▶ Work order: Everything from the line with "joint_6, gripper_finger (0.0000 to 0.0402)" to the last line of the listing must be retyped exactly, both ends included, with the pictures dropped.

▶ Provided data:
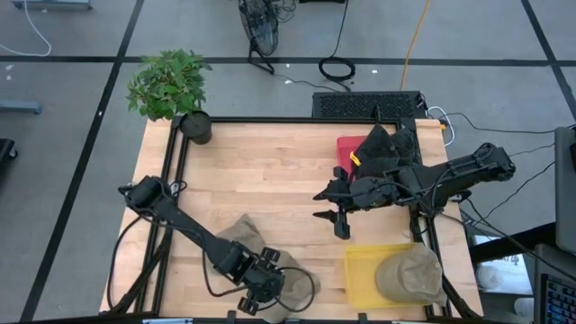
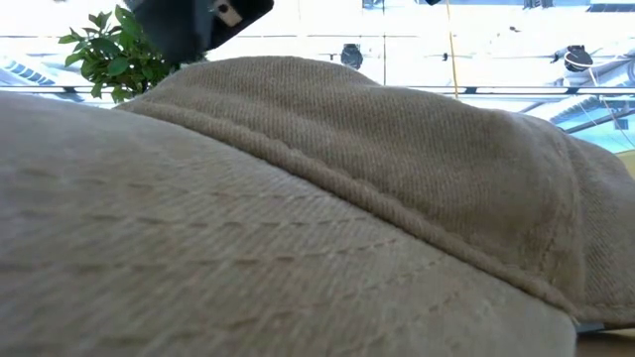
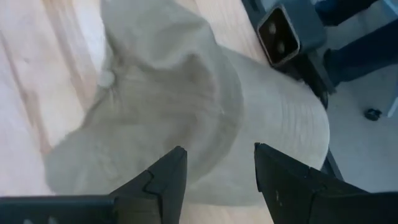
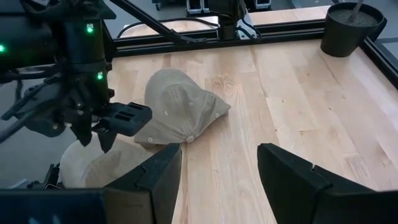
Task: Pick & Place hat
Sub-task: Put the bottom brown cap into the yellow bin
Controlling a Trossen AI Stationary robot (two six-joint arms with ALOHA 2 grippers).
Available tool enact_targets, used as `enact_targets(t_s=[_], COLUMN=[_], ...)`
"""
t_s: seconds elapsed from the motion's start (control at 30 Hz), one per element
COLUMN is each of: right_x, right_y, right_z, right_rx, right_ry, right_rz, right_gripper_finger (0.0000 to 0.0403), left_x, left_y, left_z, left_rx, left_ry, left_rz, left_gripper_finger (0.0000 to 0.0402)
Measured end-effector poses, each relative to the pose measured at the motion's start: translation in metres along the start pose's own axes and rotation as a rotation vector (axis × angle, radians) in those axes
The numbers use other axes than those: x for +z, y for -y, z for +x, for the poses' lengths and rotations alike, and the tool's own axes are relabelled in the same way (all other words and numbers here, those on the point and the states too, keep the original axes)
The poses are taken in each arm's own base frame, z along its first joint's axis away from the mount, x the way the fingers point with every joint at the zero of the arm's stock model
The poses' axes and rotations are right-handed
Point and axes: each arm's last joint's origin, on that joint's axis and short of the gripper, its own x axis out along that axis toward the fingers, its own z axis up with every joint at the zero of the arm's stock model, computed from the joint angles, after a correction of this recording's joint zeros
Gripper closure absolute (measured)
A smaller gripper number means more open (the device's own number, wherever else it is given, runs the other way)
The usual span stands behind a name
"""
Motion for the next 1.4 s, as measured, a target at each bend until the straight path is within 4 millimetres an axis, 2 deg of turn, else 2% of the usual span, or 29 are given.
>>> enact_targets(t_s=[0.3,0.6,0.87,0.97,1.17,1.4], right_x=[0.0,0.001,0.001,0.001,0.001,0.001], right_y=[0.0,0.0,0.0,0.0,0.0,0.001], right_z=[0.0,0.0,0.0,0.0,0.0,0.0], right_rx=[0.0,0.002,0.002,0.002,0.002,0.0], right_ry=[0.001,0.006,0.006,0.006,0.006,0.006], right_rz=[0.016,0.021,0.029,0.029,0.029,0.031], right_gripper_finger=[0.0206,0.0206,0.0206,0.0206,0.0206,0.0206], left_x=[0.001,-0.003,-0.002,-0.004,-0.005,-0.008], left_y=[-0.002,0.001,-0.006,-0.007,-0.007,-0.007], left_z=[0.002,0.029,0.029,0.029,0.029,0.028], left_rx=[-0.005,-0.043,-0.04,-0.038,-0.081,-0.115], left_ry=[0.002,-0.027,-0.034,-0.058,-0.073,-0.113], left_rz=[0.02,0.027,0.011,0.008,0.005,0.018], left_gripper_finger=[0.0213,0.0213,0.0216,0.0237,0.0312,0.0378])
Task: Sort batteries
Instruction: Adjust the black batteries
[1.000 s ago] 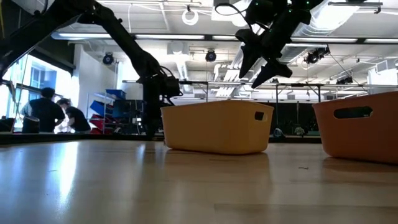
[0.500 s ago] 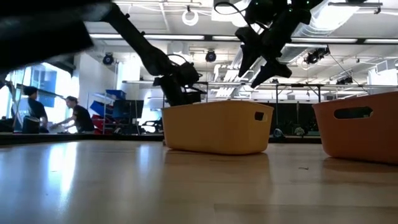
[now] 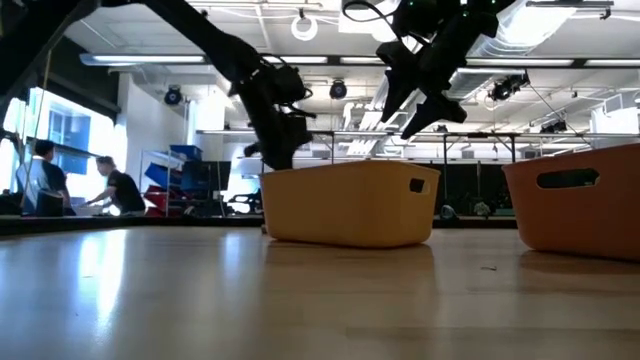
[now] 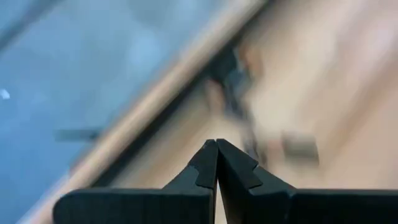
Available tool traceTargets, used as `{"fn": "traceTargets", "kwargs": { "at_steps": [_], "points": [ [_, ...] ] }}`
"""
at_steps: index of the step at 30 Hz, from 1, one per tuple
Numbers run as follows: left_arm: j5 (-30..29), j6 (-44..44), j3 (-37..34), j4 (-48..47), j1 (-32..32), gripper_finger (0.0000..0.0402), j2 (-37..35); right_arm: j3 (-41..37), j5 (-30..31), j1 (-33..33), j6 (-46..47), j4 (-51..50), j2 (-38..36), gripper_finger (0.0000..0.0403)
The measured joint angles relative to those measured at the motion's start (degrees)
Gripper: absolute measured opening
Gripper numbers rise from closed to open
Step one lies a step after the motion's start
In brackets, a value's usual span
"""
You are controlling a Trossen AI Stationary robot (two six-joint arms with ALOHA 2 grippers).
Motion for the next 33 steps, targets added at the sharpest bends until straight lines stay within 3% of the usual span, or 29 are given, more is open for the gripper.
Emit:
{"fn": "traceTargets", "kwargs": {
  "at_steps": [4, 8, 16, 20, 23, 25, 28, 33],
  "points": [
    [2.7, 3.4, -1.6, -16.0, -0.3, 0.0000, -1.2, 0.0, 0.0, -0.5, -0.9, 0.1, 0.0, 0.0228],
    [3.8, 5.6, -8.7, -18.7, -1.4, 0.0000, -1.0, 0.0, 0.0, -1.3, -1.4, 0.7, 0.0, 0.0228],
    [7.6, 3.4, -15.9, -9.9, -5.9, 0.0000, -1.2, 0.0, 0.0, -1.7, -1.0, 1.3, 0.0, 0.0228],
    [4.3, 0.9, -16.2, -1.2, -8.5, 0.0000, -1.0, 0.0, -0.2, -1.7, -0.9, 1.3, 0.0, 0.0228],
    [13.3, -3.7, -16.1, 3.0, -10.1, 0.0000, -1.2, 0.0, -1.2, -1.6, -0.8, 1.2, 0.0, 0.0228],
    [15.9, -5.5, -16.1, 7.2, -12.1, 0.0000, -1.0, 0.0, -1.3, -1.6, -0.9, 1.1, 0.0, 0.0228],
    [13.3, -5.8, -15.4, 10.2, -14.6, 0.0000, -1.1, 0.0, -1.3, -1.6, -0.9, 1.2, 0.0, 0.0228],
    [4.3, -3.0, -11.1, 3.9, -13.0, 0.0000, -4.5, 0.0, -2.2, -1.6, 0.1, 1.1, 0.0, 0.0228]
  ]
}}
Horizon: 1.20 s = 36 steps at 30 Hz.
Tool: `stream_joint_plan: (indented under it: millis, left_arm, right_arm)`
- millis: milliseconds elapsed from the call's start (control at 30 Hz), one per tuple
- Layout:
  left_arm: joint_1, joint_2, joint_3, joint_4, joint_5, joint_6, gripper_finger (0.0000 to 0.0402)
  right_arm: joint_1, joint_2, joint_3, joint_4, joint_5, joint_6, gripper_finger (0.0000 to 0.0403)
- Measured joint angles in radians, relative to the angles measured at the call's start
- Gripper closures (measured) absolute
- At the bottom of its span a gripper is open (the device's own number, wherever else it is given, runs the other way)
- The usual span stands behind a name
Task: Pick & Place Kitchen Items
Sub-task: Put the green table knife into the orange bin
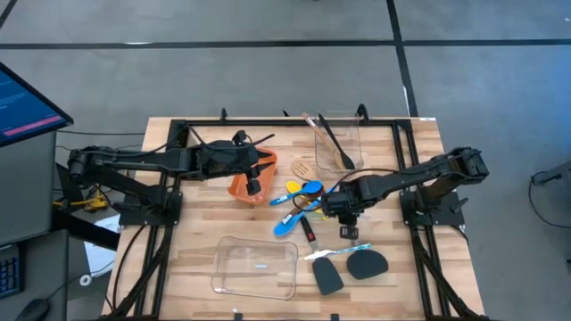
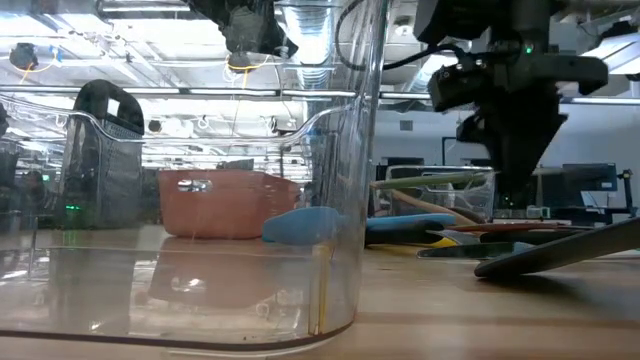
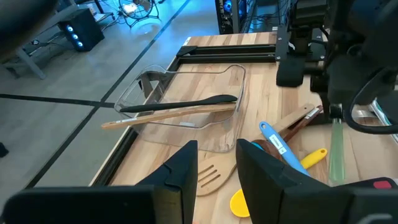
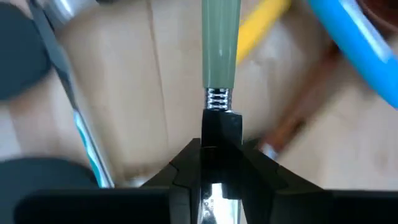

▶ Task response:
  left_arm: joint_1, joint_2, joint_3, joint_4, joint_5, joint_6, gripper_finger (0.0000 to 0.0402)
  right_arm: joint_1, joint_2, joint_3, joint_4, joint_5, joint_6, gripper_finger (0.0000 to 0.0403)
- Measured joint angles in radians, relative to the angles measured at the call's start
- Gripper closures (measured) absolute
- At the bottom of its span a gripper is open (the device's own number, wherever else it is given, runs the other way)
- The usual span stands behind a name
Task: Pick & Place Kitchen Items
Sub-task: Put the green table knife into the orange bin

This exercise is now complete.